O curso foi instruído pela equipe do Núcleo de Inovação Tecnológica (NIT) do Critt/UFJF e organizado pela equipe do setor de Treinamento do centro. Durante os encontros, foram desbloqueados os principais conceitos da proteção intelectual, levando o conhecimento e conscientizando os participantes sobre a importância da proteção dos registros no INPI (Instituto Nacional da Propriedade Industrial), que traz o valor para empresa e o retorno econômico na preservação dos direitos e investimentos de uma inovação.
O INPI é a instituição nacional responsável pelo registro e proteção de marcas, patentes, desenhos industriais e indicações geográficas.

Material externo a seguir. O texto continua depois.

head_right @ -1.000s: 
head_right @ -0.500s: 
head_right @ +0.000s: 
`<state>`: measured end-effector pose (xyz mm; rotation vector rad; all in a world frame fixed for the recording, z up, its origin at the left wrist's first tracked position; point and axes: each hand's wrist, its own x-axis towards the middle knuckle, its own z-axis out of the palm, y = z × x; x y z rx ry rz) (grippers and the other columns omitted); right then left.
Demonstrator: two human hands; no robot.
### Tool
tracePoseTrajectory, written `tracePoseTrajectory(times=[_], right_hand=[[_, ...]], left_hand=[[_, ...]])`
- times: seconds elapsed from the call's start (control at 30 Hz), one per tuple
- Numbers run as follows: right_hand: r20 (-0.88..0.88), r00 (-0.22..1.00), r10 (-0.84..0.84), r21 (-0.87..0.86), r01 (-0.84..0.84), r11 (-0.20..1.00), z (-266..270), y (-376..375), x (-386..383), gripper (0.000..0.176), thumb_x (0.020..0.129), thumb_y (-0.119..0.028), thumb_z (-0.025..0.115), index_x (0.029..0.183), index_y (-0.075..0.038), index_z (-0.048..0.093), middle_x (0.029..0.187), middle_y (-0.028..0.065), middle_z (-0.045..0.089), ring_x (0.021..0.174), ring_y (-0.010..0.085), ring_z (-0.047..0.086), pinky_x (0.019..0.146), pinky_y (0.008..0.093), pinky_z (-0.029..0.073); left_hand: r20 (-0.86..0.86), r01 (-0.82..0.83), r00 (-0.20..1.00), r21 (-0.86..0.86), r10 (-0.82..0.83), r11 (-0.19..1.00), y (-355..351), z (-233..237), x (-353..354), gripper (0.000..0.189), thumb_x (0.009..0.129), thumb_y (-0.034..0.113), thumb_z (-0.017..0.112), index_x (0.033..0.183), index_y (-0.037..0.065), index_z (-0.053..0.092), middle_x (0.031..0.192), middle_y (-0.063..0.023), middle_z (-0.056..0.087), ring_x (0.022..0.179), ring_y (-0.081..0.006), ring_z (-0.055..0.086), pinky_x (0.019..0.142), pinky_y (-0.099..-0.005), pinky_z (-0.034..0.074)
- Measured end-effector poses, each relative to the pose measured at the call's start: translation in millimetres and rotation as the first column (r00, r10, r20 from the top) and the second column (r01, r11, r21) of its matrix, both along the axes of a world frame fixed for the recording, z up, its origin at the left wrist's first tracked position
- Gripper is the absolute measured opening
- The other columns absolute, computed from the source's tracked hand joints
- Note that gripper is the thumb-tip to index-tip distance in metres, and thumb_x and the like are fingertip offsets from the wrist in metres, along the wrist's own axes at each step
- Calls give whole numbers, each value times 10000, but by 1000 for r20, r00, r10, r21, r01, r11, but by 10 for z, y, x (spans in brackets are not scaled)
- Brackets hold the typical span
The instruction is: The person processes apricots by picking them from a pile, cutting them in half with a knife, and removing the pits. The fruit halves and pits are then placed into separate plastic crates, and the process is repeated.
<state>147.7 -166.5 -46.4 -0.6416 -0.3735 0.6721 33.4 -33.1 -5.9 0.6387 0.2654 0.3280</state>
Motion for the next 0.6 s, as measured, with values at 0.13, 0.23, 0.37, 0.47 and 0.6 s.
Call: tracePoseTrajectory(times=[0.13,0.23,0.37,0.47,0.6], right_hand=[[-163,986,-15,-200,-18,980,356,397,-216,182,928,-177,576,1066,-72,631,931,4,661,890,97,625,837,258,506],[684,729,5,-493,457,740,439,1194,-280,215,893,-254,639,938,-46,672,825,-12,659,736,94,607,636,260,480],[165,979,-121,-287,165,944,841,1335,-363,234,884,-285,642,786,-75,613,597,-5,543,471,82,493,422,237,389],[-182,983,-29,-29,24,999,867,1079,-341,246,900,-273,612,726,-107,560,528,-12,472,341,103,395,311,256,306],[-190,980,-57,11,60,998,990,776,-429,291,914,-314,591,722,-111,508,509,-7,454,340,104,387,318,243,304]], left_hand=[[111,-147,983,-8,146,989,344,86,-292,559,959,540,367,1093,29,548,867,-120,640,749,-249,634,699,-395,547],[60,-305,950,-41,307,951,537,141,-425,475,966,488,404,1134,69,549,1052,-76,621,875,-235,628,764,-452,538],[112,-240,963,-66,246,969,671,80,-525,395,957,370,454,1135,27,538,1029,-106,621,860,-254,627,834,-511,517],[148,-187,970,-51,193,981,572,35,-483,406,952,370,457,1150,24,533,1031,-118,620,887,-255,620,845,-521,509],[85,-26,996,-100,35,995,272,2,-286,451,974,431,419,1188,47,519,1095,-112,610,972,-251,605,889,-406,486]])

Ele garante a preservação dos direitos investidos na inovação, assegura exclusividade e a segurança jurídica de ativos intangíveis em todo território nacional.
Para as gerentes do NIT, Ana Carolina Vidon e Débora Salles, o curso contribui para a missão do Critt como acolhedor da comunidade de desenvolvedores da UFJF e região, atingindo pesquisadores, empresários, estudantes e professores, despertando o inovar e proteger da zona da mata.
“O principal é que eles, ao iniciarem um processo de desenvolver uma nova tecnologia, eles, primeiramente, façam uma conexão com o mercado, avaliam o contexto da concorrência, o contexto tecnológico, avalia se essa tecnologia vai ter potencial para ir para o mercado e, assim, começar o processo de inovação. Então, quando ele for inovar, analise tanto seu contexto interno, enquanto empresa ou aqui dentro da universidade, quanto seu contexto externo para você ter muito mais possibilidade de êxito. “ – comentou a gerente do NIT, Débora Salles.

Um dos instrutores do curso, André Krepke, contou que as principais dúvidas apresentadas durante as aulas vinham dos participantes com ideias próprias, nascendo de conversas em que buscavam onde e como poderiam se capacitar mais a partir dos próprios conhecimentos, além das melhores formas de aplicar as proteções em diferentes negócios. André é também bolsista do NIT e falou sobre a importância dessa iniciativa para o ecossistema de inovação de Juiz de Fora:
“A da universidade, com certeza, vai ser um refinamento das tecnologias. Especialmente também em uma visão mais estratégica do que proteger ou não”.
Algumas empresas da Incubadora do Critt também participaram do curso e trouxeram questões sobre sigilo e a participação em eventos do ecossistema de inovação e como a comunicação deve ser delicada nesses momentos iniciais de suas ideias em desenvolvimento. A discussão durante as aulas se mostrou potente na conscientização da proteção, dessa forma haverá garantia de competitividade das empresas e estímulo das intenções da região.
Para a Universidade, os programas de pós-graduação são os que mais necessitam da abordagem que o curso trata, por isso convidamos os interessados a participarem das próximas edições que a equipe do NIT está se preparando para novas capacitações para ajudar o avanço das pesquisas tecnológicas da UFJF e região.